O UniTac aprende uma representação tátil unificada por meio de dados de múltiplos sensores em larga escala, permitindo que o robô preveja o estado tátil de um objeto após o contato com base em informações visuais, realizando assim uma "sensação antes do toque". Tomando como exemplo a pega de um copo de papel, o modelo VLA integrado ao UniTac pode prever a deformação do copo sob força, determinando assim a posição e a intensidade do contato; o VLA sem o UniTac amassa o copo de papel diretamente. A informação tátil, portanto, passa de um feedback pós-contato para um conhecimento prévio ao contato.

A interação de robôs com o mundo físico requer três níveis de ancoragem: o modelo visão-linguagem mapeia conceitos abstratos para objetos reais; o modelo visão-linguagem-ação associa semântica a trajetórias de movimento; e o terceiro nível exige que o robô compreenda e preveja as consequências físicas durante o contato. Modelos VLA que dependem exclusivamente da visão tendem a aplicar a mesma estratégia a objetos de aparência semelhante, e quando a correção ocorre após o contato, objetos frágeis já se deformaram. O UniTac antecipa a previsão do estado tátil para antes do primeiro contato, fornecendo ao VLA informações prévias sobre o processo de contato, tornando o primeiro toque mais seguro.

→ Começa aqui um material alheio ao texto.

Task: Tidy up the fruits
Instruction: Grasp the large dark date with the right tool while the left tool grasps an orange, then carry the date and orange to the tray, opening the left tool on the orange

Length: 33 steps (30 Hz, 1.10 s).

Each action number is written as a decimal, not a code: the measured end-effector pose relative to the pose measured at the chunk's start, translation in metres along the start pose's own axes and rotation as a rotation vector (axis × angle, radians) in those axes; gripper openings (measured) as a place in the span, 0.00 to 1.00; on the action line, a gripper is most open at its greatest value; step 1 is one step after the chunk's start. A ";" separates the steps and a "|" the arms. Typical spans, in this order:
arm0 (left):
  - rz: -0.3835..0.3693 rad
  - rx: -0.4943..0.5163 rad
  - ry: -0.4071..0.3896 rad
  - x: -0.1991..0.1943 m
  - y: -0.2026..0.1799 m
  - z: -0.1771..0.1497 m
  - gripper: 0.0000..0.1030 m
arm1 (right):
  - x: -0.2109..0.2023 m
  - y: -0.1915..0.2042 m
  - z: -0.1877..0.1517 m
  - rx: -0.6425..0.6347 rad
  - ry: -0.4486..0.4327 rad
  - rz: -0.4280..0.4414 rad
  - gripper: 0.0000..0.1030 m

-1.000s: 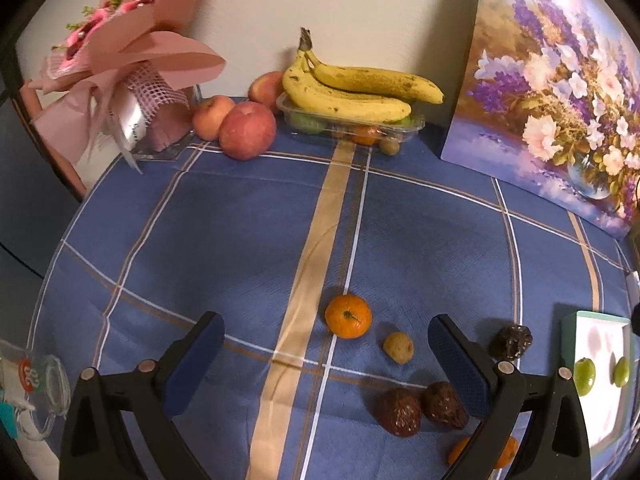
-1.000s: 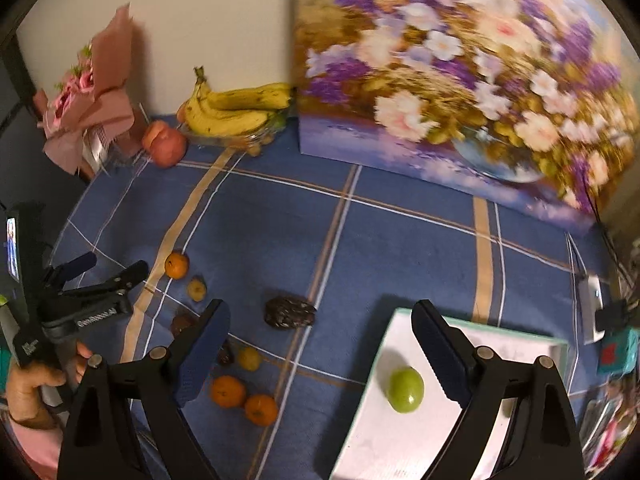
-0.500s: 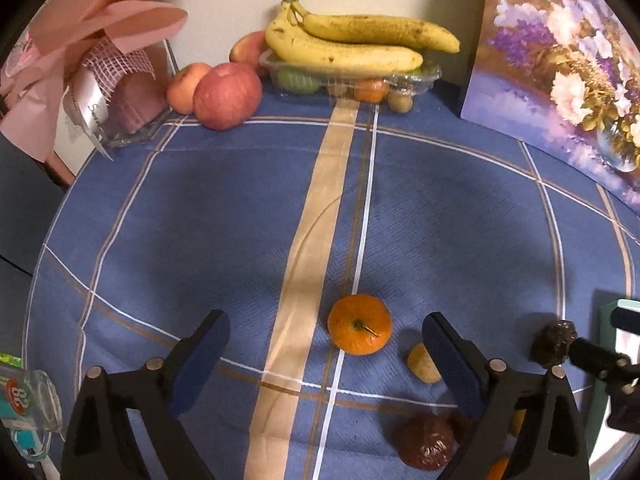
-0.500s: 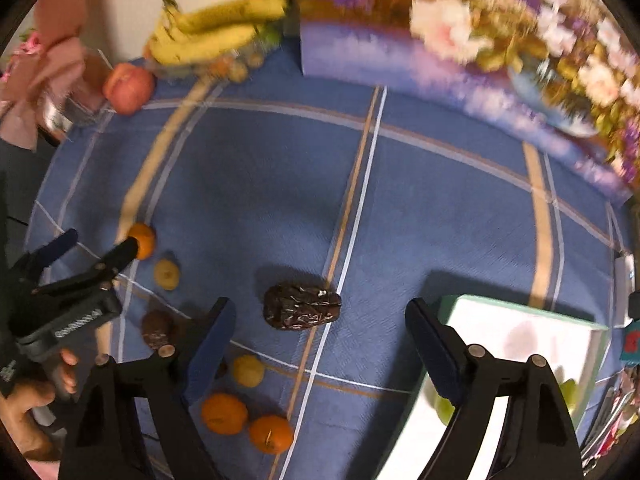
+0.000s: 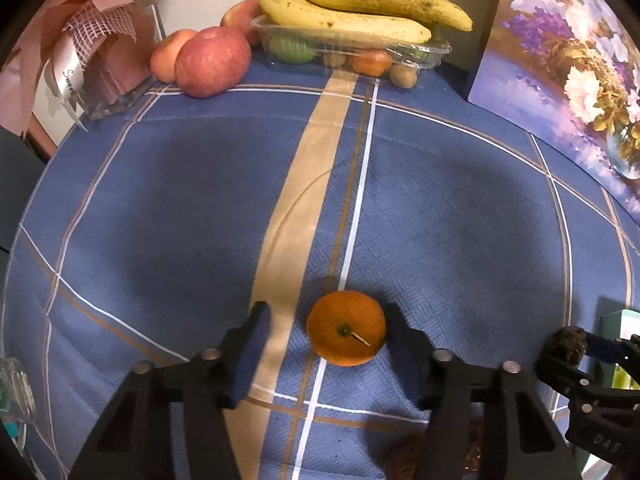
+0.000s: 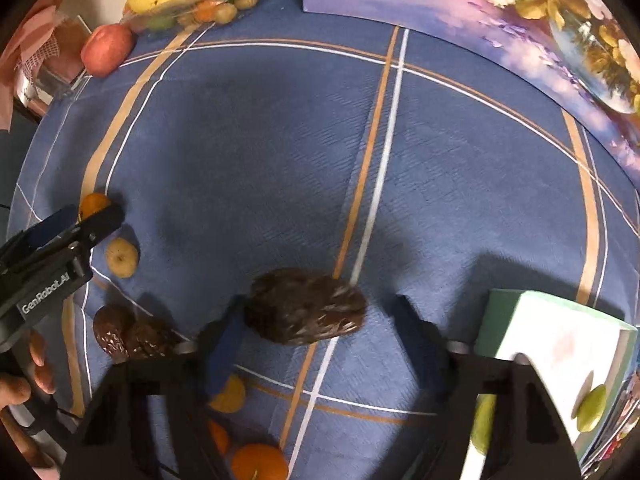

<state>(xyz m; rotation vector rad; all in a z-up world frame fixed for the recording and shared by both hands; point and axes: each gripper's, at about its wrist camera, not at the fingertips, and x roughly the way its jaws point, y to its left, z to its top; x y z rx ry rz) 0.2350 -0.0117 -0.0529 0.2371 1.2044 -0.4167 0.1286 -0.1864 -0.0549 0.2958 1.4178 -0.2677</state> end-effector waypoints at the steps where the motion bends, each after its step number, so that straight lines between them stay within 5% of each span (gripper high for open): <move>1: -0.008 -0.001 -0.003 -0.001 0.000 0.000 0.42 | 0.000 0.000 0.000 -0.001 0.000 -0.003 0.61; 14: -0.055 -0.016 -0.047 -0.023 -0.005 0.000 0.36 | -0.014 0.003 -0.013 0.008 -0.021 -0.023 0.58; 23: -0.077 -0.001 -0.099 -0.072 -0.011 -0.021 0.36 | -0.060 -0.001 -0.055 0.061 -0.072 -0.028 0.58; 33: -0.041 0.043 -0.135 -0.124 -0.028 -0.040 0.36 | -0.093 -0.050 -0.103 0.158 -0.127 -0.008 0.58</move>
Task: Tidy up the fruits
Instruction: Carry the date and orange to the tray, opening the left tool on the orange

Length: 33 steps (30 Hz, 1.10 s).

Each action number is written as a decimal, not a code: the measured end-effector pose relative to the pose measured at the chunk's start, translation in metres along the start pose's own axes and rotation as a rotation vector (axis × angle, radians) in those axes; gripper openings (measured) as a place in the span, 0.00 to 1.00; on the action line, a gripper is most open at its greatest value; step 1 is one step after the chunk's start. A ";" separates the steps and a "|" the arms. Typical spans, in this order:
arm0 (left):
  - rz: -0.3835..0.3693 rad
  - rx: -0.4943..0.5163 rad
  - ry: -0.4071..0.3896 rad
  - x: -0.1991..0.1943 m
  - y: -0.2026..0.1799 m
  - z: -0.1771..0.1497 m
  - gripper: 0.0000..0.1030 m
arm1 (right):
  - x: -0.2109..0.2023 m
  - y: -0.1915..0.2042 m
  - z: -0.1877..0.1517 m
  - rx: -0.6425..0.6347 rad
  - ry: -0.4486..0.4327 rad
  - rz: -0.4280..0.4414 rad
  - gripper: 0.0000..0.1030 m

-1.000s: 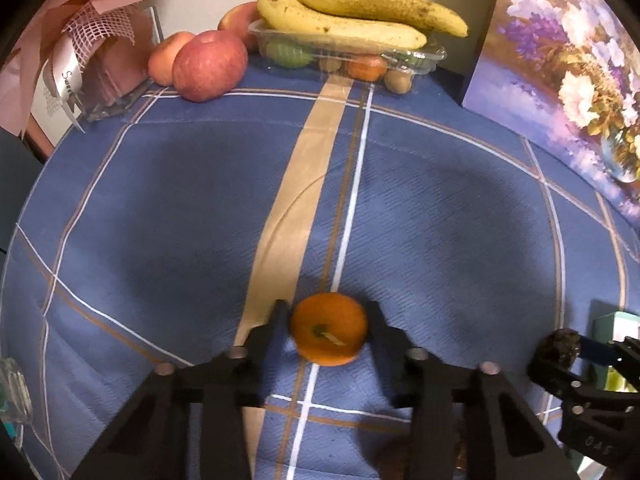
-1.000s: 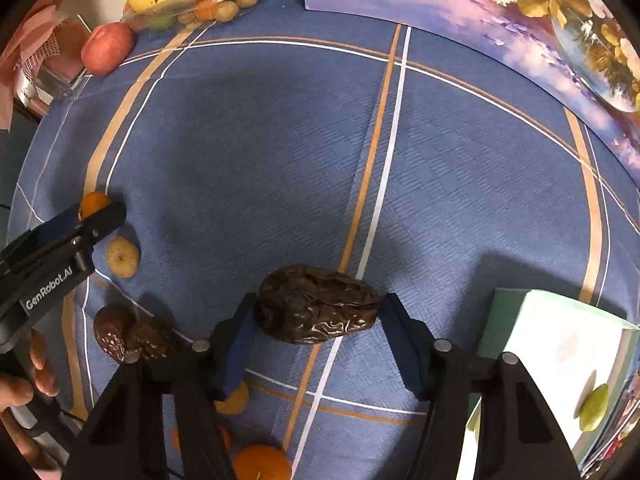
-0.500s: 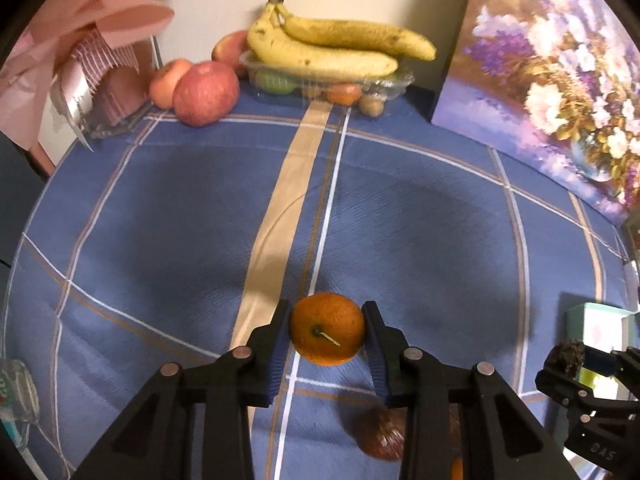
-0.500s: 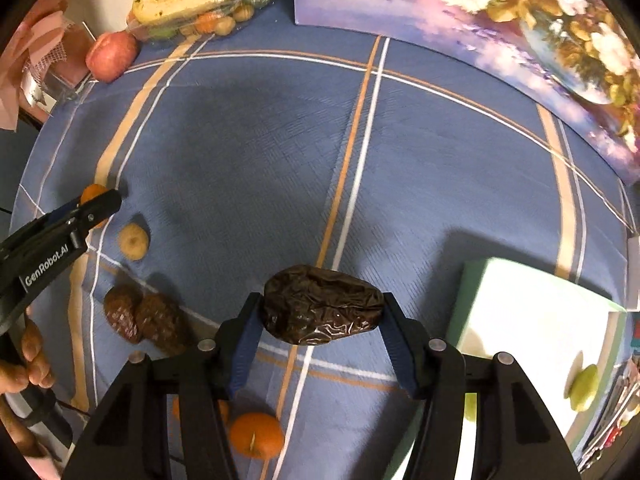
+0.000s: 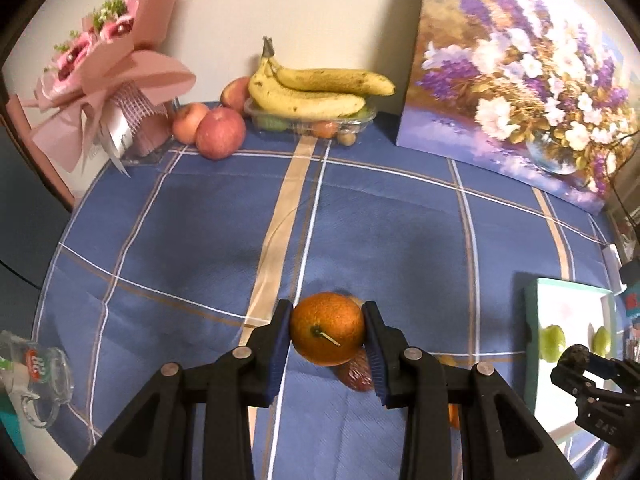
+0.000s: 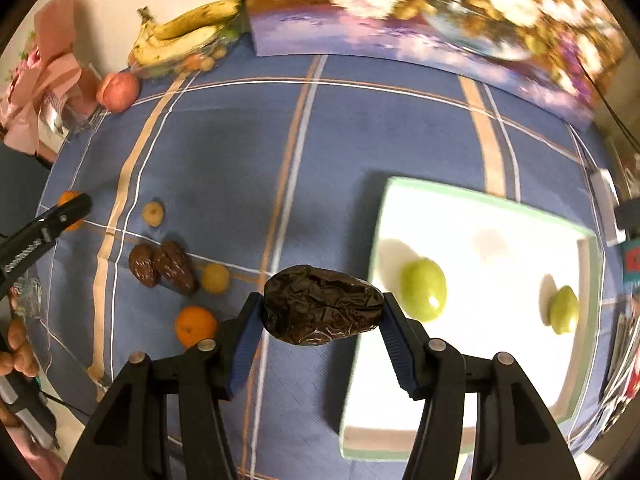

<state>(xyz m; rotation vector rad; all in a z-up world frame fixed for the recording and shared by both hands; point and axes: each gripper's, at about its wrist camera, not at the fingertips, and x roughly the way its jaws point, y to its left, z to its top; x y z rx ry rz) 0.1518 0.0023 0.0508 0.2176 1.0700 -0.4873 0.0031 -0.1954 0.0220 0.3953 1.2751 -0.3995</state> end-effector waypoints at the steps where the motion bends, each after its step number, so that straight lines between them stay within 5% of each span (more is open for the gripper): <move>1: 0.001 0.003 0.000 -0.002 -0.002 0.000 0.36 | -0.001 -0.005 -0.003 0.006 -0.005 -0.005 0.58; 16: -0.080 0.163 0.052 -0.017 -0.117 -0.035 0.36 | -0.033 -0.110 -0.081 0.112 -0.140 -0.103 0.58; 24: -0.162 0.300 0.146 -0.006 -0.201 -0.073 0.36 | -0.036 -0.155 -0.101 0.197 -0.122 -0.110 0.58; 33: -0.200 0.352 0.213 0.003 -0.248 -0.103 0.36 | -0.046 -0.200 -0.113 0.273 -0.125 -0.111 0.58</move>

O principal desafio enfrentado pelo UniTac é a unificação de dados táteis entre diferentes sensores. Sensores táteis visuais (como GelSight, DIGIT, Duragel) registram a deformação do gel sob pressão por meio de câmeras, onde as imagens misturam atributos do objeto e configurações do sensor. O modelo precisa distinguir quais mudanças vêm do objeto (dureza, rugosidade, textura) e quais do sensor (iluminação, estado do gel, layout dos marcadores). Para resolver a heterogeneidade dos sensores, o UniTac divide o tato em duas partes: atributos físicos e configuração do sensor. No lado da compreensão, aprende simultaneamente a descrição dos atributos do objeto e a identificação do sensor, forçando o modelo a distinguir a origem do sinal; no lado da geração, incorpora tokens do sensor no processo de geração, evitando a geração tátil incondicional. Experimentos finais mostram que o UniTac alcança desempenho líder tanto na compreensão quanto na geração: no PHYSICLEAR-Test, o UniTac-7B obteve 66,51 pontos, superando modelos de compreensão tátil como Octopi e modelos unificados como BLIP3o; na tarefa de correspondência atributo-objeto, alcançou 64,61 pontos. Para os quatro tipos de sensores Digit, GelSight, GelSight Mini e Duragel, o SSIM médio do UniTac foi de 0,836 e o PSNR médio de 19,93.

O UniTac foi desenvolvido principalmente pela UniX AI. A empresa foi fundada em abril de 2024 em Suzhou pelo Dr. Yang Fengyu, formado pela Universidade de Yale, sendo uma empresa de inteligência incorporada full-stack. Yang Fengyu é o primeiro coautor do artigo do UniTac. O coautor Jiahang Tu, da Universidade de Zhejiang, pesquisa visão computacional e modelos generativos; o autor correspondente Hanbin Zhao é professor assistente na Universidade de Zhejiang, com longa experiência em aprendizado de máquina e modelos generativos; Zhi Tao, da UniX AI, é responsável pelos algoritmos reais e implementação do sistema. Os colaboradores do artigo incluem também Chenyang Ma, da Universidade de Oxford; Xihang Yu, do MIT; Ziyao Zeng e Alex Wong, da Universidade de Yale; e Shaokai Wu, da Universidade Jiao Tong de Xangai. Trabalhos anteriores, como a coleta de dados Touch and Go, a unificação de representação de múltiplos sensores UniTouch e o alinhamento tridimensional visão-tátil TaRF, todos seguiram a linha tátil. O UniTac integra compreensão, geração e transferência entre sensores táteis em uma arquitetura unificada, fornecendo conhecimento tátil prévio para modelos VLA, com potencial para melhorar a suavidade e segurança da operação robótica em cenários como cuidados domésticos, montagem de precisão e operações de serviço.